Sometimes Tony Shepherd really doesn’t appear up to the job of representing Australia’s most important corporate lobby group, the Business Council of Australia. Either that or he’s getting some poor advice from his well-paid stable of advisers down on Collins Street in Melbourne.

His effort today in The Australian Financial Review on media regulation is another case in point.

Some of us can remember a time when Crikey was the lone voice in the wilderness railing against a public interest test for the media (yes, we’re the public interest test hipsters). But while it’s pleasant to have now been joined by a veritable parade of Australia’s most powerful executives in the cause, a lot of the rhetoric we’re now hearing just don’t make any sense.

“If we accept it is appropriate for government to decide who owns media companies,” Shepherd opines today, “what is the risk that government — now or in the future — may seek to have a say in the ownership of other types of businesses deemed to have a public interest role?”

Putting aside that it would presumably be a regulator, not a minister, making a public interest test assessment, in what world did Shepherd grow up in? OK, he’s not old enough to have grown up in the 1930s, when radio licences were handed out to newspaper proprietors. Maybe he’s not old enough to have grown up in the 1950s when TV licences were handed out to the Fairfax, Packer and Murdoch families. But surely he’d remember the Fraser government altering the rules to make it easier for Rupert Murdoch to own TV licences? And the Hawke-Keating government’s mogul-specific ownership rule changes? And the Howard government banning new entrants into digital television on the instruction of Kerry Packer?

Australia’s entire media policy has been predicated on governments deciding who owns media companies for nearly 100 years, Tony.

And as one observer quoted in the inevitable accompanying AFR article for Shepherd’s piece said, we already have an extensive role for government in determining ownership in “other types of business” via our foreign investment restrictions, in which the media is just one of many “sensitive sectors” to be protected by outright bans, Foreign Investment Review Board processes and, ultimately, a politician’s decision.

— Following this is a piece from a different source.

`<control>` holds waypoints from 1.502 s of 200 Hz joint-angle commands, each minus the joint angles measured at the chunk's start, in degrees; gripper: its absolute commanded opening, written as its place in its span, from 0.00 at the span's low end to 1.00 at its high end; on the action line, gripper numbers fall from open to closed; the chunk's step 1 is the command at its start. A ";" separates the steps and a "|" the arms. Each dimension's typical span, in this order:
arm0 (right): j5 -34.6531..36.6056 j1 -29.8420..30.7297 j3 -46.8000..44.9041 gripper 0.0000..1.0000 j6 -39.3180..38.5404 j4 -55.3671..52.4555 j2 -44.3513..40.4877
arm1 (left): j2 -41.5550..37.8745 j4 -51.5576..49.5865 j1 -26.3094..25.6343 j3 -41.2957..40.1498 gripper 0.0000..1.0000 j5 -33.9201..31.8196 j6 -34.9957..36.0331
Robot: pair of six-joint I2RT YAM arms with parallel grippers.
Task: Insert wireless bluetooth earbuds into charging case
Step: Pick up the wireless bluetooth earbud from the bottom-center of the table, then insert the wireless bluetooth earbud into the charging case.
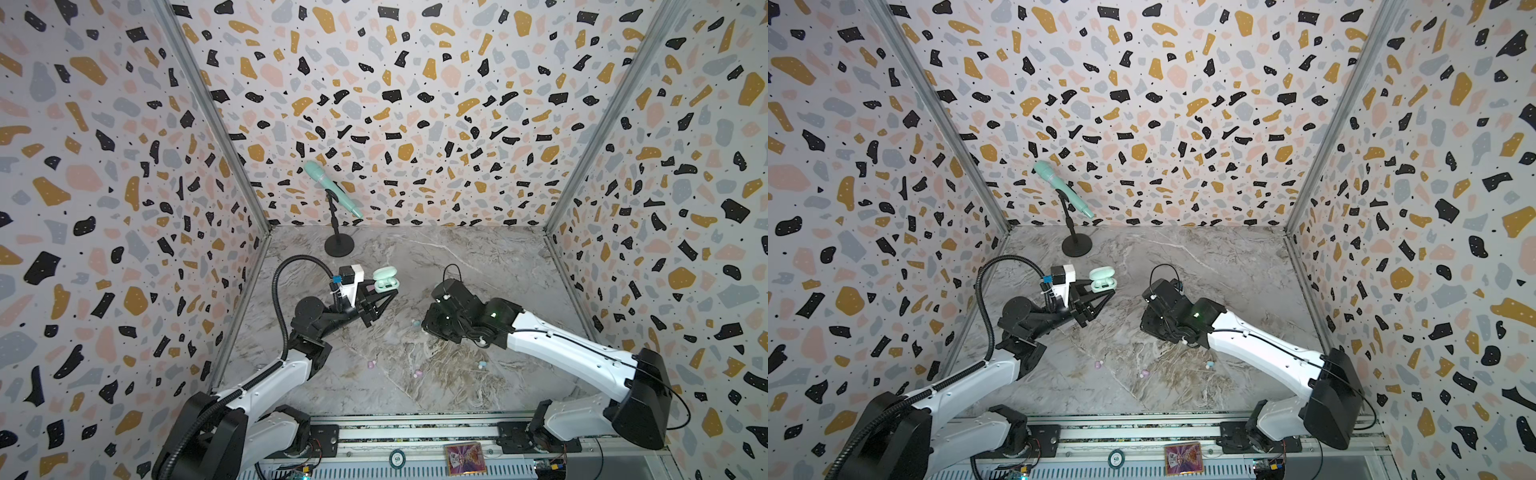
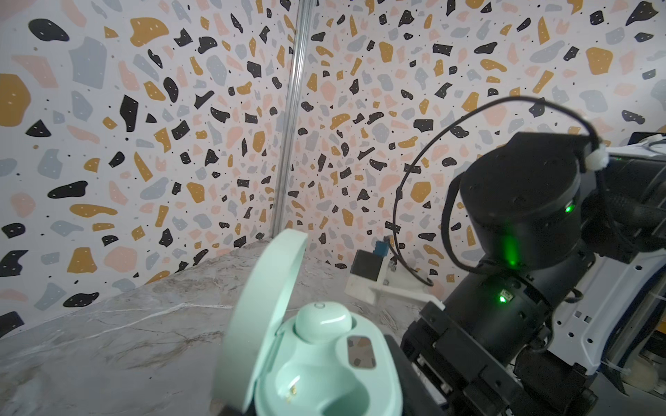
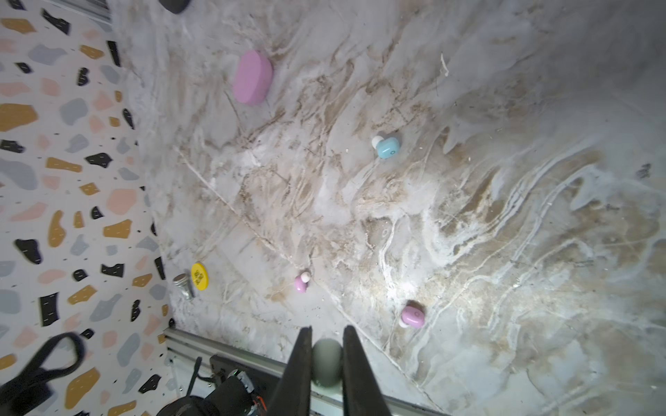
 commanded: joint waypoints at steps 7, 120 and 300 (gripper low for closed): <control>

Presumably Shepherd is also unhappy about Tony Abbott’s proposals to restrict Chinese government investment, but he hasn’t said anything about that.

Shepherd also makes the same basic error as media executives did in their recent warning to the tsar letter to the PM in confusing the ACCC’s powers over competition with powers over diversity. “It is not clear that existing competition law administered by the ACCC is failing consumers by seeking to maintain appropriate competition within and between media platforms.”

Maybe for Shepherd, diversity is simply competition — which it isn’t, but plenty of lazy commentators on all sides of the media debate make that mistake. Or maybe he’s genuinely unable to get his head around the idea that there are public policy priorities that can’t be measured economically.

And then there’s what I call the Magna Carta stuff.

“Increasing government control over media ownership and standards around the world has diminished the freedom of the media to meet its Fourth Estate obligations … to protect and enhance democratic principles and the rights of citizens against misdeeds, missteps and corruption by governments, business and individuals,” Shepherd also believes.

That presumably will come as a shock to Britain, which has a public interest test with no discernible impacts on free speech. Indeed, the key problem in the British media, by universal agreement, has been lack of any restraints of any kind.

Ultimately, this is the same claim as that from Kim Williams and other executives, that a public interest test represents a fundamental threat to freedom of speech. Kim has long been one of Australia’s most innovative media executives. But since taking the helm at the mothership and launching his campaign against changes to media regulation, he has shown himself prone to the same sloppy thinking and over-the-top rhetoric that marked his unmourned predecessor John Hartigan.

It’s wholly unnecessary. A media-specific public interest test isn’t any sort of threat to freedom of speech. Its problem is it just won’t work to protect diversity, and it will create uncertainty not just for business but for people who genuinely prize diversity. That’s the strongest argument against it, and the only one needed.

And what sort of freedom of speech does Tony Shepherd really value? Because at the moment, he and the business community have all they can eat. They have not one but two national newspapers that uncritically run whatever they want say any issue, no matter how garbled or poorly evidenced. As long as the BCA and other business leaders wants to attack unions, bag the government and demand IR deregulation in the name of “productivity”, they can have an unfettered national platform that will dominate political debate.

But “freedom of speech” is in short supply for those with views inconsistent with the preferred narrative of the national newspapers. For example, how many op-eds from the union movement have The Fin or The Australian run on productivity?

And as Crikey has previously noted, it’s funny how inconsistent the self-appointed guardians of free speech at some newspapers. News Ltd’s flagship publication has yet to run a single article on the draconian national security proposals currently before a parliamentary committee, beyond two short AAP pieces. And strange how limited the reporting of the blatant censorship of GetUp! by the TV networks — including a government-owned one — was beyond Fairfax.

Whose free speech what the media and big business interested in — everyone’s, in line with “democratic principles”, or just that of our most powerful companies?